The teenagers wanted to hit El Cheapo Pizza Buffet (not its real name) on Saturday. Been suffering explosive decompression of the aft bulkhead ever since. Seriously, by tomorrow I'll need Pedialyte. Or Ringer's lactate solution, on an IV pole in the emergency room.

 
Is tomorrow 'Bank Day'?
One of many. We're celebrating Lincoln's black offspring tomorrow.
oh, Sammy Lincoln?
History International had a show about him. Heard he was a dickmitten
Great show! It's amazing how few people know about his reign as the first black ruler of America and what he accomplished.
Pretty much shaped the government we have today.
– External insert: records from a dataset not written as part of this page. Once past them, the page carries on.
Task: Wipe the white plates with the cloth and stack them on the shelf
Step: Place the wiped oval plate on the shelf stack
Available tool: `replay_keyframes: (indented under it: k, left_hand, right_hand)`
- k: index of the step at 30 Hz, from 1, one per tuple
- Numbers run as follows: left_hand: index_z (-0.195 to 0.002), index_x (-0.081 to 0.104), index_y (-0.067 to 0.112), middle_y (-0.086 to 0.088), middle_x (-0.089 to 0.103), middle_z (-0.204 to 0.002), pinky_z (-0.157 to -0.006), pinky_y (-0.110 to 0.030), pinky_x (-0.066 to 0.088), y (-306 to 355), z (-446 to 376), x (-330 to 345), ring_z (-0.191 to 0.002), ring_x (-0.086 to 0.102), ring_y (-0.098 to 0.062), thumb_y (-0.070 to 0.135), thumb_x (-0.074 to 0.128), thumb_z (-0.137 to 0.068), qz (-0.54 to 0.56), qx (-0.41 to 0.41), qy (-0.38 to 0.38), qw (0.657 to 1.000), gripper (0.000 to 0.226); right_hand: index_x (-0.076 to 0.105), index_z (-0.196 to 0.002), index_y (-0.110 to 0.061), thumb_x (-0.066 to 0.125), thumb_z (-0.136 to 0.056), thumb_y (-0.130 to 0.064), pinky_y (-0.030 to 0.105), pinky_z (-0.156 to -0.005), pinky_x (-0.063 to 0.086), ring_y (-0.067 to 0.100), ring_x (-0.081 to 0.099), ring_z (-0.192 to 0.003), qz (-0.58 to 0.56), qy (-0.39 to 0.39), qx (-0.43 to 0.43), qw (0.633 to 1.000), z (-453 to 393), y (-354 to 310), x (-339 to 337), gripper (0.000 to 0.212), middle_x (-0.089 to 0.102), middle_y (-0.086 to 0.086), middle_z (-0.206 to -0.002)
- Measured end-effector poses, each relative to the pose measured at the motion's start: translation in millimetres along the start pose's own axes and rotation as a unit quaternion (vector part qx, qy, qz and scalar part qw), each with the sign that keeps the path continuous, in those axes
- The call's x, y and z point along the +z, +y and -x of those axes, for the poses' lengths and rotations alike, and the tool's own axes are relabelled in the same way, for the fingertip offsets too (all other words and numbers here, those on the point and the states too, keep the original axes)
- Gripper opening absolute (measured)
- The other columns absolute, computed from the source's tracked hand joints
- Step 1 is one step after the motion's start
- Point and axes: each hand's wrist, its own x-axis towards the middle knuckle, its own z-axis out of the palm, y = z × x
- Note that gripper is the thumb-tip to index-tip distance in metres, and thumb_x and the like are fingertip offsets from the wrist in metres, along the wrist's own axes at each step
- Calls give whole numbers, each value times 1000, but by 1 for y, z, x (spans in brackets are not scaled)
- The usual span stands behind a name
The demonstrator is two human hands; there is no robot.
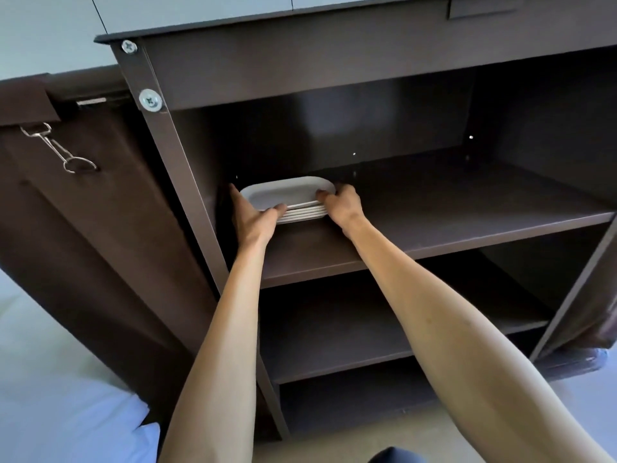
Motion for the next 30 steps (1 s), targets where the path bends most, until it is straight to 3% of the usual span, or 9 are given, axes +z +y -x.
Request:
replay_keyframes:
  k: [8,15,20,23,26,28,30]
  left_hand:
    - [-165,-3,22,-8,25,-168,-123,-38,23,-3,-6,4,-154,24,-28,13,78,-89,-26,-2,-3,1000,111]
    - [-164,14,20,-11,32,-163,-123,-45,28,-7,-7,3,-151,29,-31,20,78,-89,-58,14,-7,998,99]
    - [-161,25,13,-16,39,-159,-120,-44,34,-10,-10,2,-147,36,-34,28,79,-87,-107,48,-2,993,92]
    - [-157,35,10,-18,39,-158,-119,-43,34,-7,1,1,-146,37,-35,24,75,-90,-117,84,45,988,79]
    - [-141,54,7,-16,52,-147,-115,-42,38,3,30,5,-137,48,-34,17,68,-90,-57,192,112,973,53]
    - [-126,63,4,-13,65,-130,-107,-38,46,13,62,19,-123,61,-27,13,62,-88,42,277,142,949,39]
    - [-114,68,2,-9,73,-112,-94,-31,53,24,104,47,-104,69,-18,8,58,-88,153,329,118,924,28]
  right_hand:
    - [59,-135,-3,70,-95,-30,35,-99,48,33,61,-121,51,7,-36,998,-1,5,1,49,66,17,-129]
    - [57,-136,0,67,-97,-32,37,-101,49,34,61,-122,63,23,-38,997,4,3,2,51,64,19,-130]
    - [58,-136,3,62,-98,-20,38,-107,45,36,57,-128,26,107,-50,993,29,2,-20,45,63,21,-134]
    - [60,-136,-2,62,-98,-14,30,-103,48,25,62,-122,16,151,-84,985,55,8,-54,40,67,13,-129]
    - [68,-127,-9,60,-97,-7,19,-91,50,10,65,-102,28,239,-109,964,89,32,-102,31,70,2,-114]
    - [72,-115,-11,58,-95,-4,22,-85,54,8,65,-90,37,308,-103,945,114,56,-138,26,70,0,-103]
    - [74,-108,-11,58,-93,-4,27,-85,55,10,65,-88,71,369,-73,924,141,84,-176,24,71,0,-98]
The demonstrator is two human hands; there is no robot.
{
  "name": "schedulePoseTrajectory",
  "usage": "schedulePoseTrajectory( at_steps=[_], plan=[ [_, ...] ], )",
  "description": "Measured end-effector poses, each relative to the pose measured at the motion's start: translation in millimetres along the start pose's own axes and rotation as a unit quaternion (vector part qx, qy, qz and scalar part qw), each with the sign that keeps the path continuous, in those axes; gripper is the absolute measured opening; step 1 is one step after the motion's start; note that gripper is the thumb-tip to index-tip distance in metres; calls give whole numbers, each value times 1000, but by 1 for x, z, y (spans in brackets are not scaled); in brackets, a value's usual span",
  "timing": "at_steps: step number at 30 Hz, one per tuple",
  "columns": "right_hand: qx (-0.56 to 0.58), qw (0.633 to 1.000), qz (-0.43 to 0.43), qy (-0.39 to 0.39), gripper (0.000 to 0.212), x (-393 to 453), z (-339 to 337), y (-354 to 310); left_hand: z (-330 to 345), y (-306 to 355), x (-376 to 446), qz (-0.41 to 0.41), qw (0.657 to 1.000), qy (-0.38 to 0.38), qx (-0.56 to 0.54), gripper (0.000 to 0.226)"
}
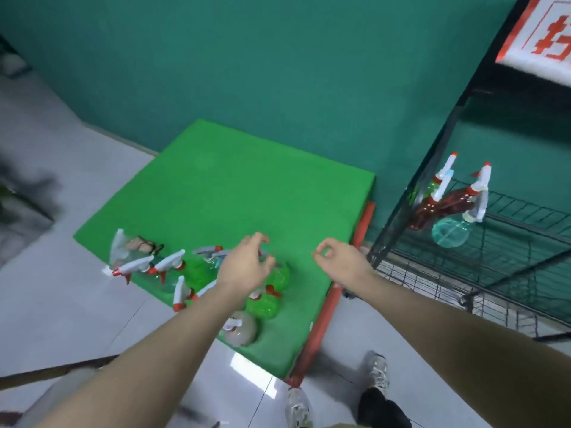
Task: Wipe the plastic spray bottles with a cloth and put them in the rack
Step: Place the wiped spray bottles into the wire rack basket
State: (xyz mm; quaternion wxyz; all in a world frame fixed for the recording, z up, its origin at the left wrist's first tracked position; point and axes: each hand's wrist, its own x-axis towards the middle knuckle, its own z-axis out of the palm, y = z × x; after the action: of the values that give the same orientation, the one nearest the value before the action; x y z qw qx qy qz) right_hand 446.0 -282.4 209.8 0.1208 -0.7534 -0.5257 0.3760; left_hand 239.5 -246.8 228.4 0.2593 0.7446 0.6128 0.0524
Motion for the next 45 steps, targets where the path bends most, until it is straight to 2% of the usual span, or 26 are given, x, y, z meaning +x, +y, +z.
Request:
schedulePoseTrajectory(
  at_steps=[3, 6, 9, 12, 17, 21, 24, 29, 34, 41, 45],
  plan=[
    [-27, 998, -18, -45, 18, 15, 28, -16, 1, -33, -14, -16, 1000, -21, 17, 44],
    [-27, 996, -41, -73, 33, 29, 52, -29, 12, -58, -16, -8, 997, -48, 56, 57],
    [-59, 994, -55, -79, 44, 45, 68, -41, 28, -70, -16, 23, 983, -106, 147, 63],
    [-88, 991, -71, -73, 44, 63, 83, -52, 44, -77, -12, 36, 974, -151, 163, 63],
    [-99, 991, -58, -70, 47, 85, 109, -58, 66, -86, -7, 16, 993, -94, 70, 26],
    [-88, 992, -48, -73, 27, 96, 120, -52, 71, -89, -5, 6, 996, -69, 53, 18],
    [-72, 995, -48, -45, 23, 98, 117, -47, 71, -93, -4, -6, 998, -45, 50, 12],
    [-22, 998, -54, -2, 27, 94, 89, -38, 58, -83, -5, 4, 999, -18, 38, 15],
    [46, 997, -47, 33, 20, 66, 32, -21, 36, -47, 8, 26, 999, -15, -14, 16],
    [80, 986, -24, 142, 19, -3, -69, 13, 13, 40, 28, 89, 992, -24, -83, 21],
    [86, 974, 19, 210, 19, -41, -115, 39, 11, 102, 31, 127, 983, -35, -127, 27]
  ],
)
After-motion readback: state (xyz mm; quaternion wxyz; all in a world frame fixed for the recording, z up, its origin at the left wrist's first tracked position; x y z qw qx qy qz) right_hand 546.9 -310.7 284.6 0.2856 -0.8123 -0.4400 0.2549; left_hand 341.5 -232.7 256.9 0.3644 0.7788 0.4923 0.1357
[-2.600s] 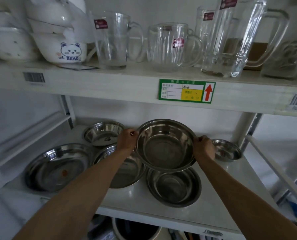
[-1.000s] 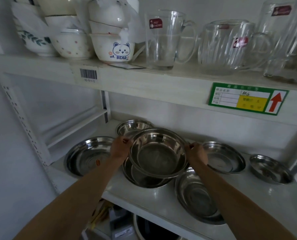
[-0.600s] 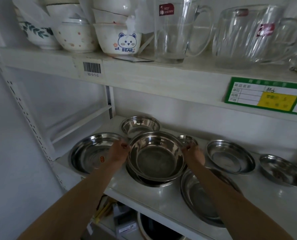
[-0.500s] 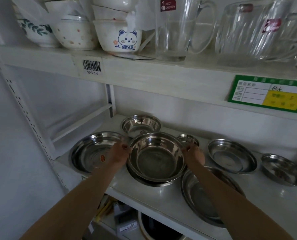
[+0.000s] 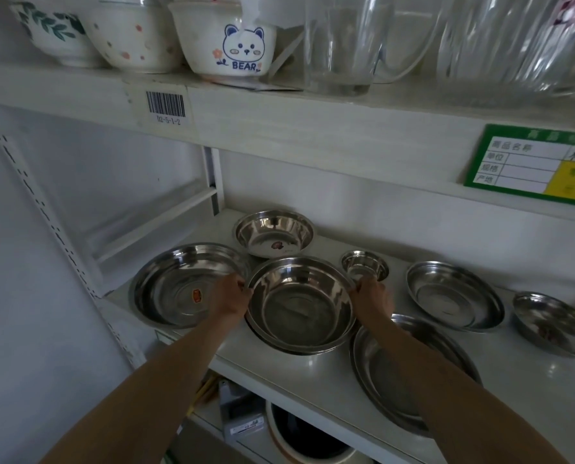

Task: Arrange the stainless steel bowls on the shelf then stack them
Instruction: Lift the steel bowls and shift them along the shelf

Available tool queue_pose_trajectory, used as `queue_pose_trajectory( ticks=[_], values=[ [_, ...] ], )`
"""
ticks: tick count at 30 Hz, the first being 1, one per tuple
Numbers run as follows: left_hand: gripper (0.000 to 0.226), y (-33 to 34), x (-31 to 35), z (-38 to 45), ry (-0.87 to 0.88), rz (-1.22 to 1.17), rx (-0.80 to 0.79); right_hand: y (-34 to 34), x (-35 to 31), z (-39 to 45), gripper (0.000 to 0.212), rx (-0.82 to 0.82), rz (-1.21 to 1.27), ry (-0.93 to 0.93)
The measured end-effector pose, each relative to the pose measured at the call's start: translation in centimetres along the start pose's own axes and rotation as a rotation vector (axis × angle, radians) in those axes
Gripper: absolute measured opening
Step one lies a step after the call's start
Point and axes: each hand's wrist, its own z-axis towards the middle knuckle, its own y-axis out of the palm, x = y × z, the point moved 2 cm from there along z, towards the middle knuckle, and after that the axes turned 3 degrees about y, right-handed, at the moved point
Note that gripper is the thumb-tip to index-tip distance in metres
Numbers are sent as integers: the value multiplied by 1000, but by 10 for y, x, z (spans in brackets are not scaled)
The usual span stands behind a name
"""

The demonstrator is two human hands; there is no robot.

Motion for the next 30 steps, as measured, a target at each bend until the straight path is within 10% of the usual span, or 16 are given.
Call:
queue_pose_trajectory(
  ticks=[30],
  values=[
    [16,15,-14,5,-26,73,1,15,10,11,22,-48,27,5]
  ],
)
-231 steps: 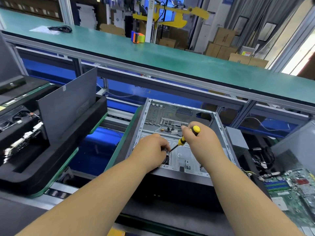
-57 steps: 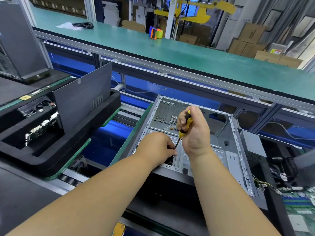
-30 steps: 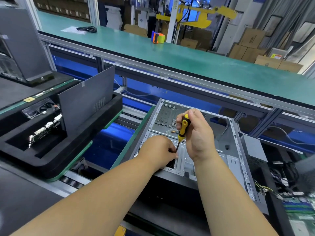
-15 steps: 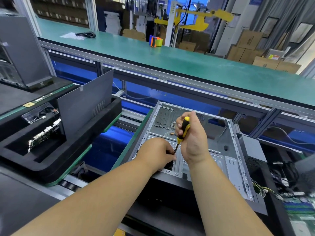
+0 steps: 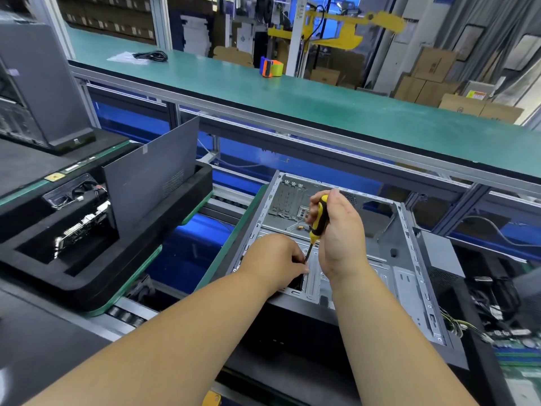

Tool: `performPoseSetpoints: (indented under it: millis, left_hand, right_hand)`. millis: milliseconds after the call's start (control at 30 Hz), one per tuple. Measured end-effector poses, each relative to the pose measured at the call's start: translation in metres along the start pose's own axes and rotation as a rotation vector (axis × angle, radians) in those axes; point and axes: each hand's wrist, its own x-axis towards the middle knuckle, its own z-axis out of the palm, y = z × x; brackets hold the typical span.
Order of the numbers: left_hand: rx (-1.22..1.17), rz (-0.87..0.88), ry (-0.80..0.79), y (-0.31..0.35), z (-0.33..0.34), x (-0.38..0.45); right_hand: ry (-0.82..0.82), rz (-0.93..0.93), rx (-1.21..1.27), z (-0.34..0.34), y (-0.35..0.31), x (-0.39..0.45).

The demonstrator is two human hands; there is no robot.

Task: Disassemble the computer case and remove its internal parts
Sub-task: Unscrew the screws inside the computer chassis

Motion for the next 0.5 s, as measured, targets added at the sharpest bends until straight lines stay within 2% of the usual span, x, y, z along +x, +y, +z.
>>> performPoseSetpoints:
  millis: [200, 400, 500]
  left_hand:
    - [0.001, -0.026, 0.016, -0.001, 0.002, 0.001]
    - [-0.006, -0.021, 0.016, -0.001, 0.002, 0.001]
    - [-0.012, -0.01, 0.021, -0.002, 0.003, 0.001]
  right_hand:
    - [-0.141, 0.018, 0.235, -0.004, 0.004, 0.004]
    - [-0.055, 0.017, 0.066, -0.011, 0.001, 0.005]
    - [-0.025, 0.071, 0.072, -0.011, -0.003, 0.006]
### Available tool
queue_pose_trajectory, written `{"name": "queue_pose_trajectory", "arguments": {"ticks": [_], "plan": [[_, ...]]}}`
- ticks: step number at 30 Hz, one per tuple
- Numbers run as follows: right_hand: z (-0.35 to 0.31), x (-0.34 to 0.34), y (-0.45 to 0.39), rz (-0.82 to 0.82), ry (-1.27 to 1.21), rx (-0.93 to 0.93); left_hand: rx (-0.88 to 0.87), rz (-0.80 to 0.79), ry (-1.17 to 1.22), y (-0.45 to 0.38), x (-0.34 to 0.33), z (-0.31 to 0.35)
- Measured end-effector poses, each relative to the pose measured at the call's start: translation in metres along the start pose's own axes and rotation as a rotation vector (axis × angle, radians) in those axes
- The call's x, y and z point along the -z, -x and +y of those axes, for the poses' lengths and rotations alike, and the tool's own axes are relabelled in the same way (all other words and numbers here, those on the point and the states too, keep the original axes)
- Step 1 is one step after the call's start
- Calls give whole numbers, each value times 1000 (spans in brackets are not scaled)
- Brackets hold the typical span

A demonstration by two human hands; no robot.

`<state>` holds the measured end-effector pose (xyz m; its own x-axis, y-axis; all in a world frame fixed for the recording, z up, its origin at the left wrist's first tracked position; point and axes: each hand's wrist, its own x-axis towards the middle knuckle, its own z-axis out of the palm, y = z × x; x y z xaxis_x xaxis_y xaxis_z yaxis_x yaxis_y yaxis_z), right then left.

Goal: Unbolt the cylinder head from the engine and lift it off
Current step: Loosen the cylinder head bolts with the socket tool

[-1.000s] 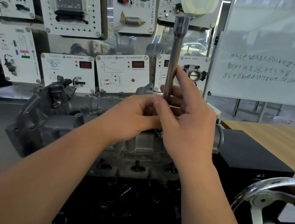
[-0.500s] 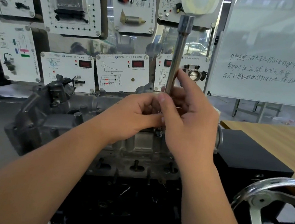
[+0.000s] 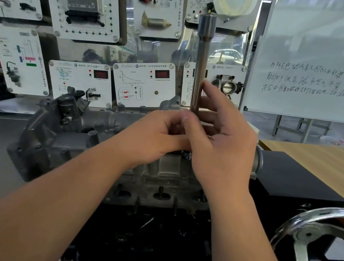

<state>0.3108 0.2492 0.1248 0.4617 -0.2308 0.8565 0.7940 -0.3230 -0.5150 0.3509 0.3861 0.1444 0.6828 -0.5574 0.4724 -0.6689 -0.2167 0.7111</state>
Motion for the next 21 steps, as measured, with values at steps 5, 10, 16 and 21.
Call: {"name": "queue_pose_trajectory", "arguments": {"ticks": [5, 10, 16, 21], "plan": [[3, -1, 2, 48, 18, 12, 45, 42, 65, 2, 2, 0], [4, 2, -1, -22, -13, -10, 31, 10, 60, 1, 0, 2], [6, -2, 1, 17, -15, 27, 20, 19, 19, 0, 1, 0], [8, -1, 0, 5, 21, 15, 95, 1, 60, 1, 2, 0]]}}
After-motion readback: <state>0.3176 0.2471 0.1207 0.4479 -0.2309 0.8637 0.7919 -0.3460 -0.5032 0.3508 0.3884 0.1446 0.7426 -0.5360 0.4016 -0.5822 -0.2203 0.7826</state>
I learned a lot.
 
Well, giving up on Die Hard, this commercial break is too long... I did watch the Tourist earlier... that's a humongous pile of steaming dog poop.oohhh... back on... ok Die Hard, one more segment.
Ricky Gervais' taking the piss out of The Tourist at the Golden Globes was awesome
It may have been mentioned here....perhaps even this thread...but Ricky Gervais should rename his show "The Karl Pilkington Show"
 
The teenagers wanted to hit El Cheapo Pizza Buffet (not its real name) on Saturday. Been suffering explosive decompression of the aft bulkhead ever since. Seriously, by tomorrow I'll need Pedialyte. Or Ringer's lactate solution, on an IV pole in the emergency room.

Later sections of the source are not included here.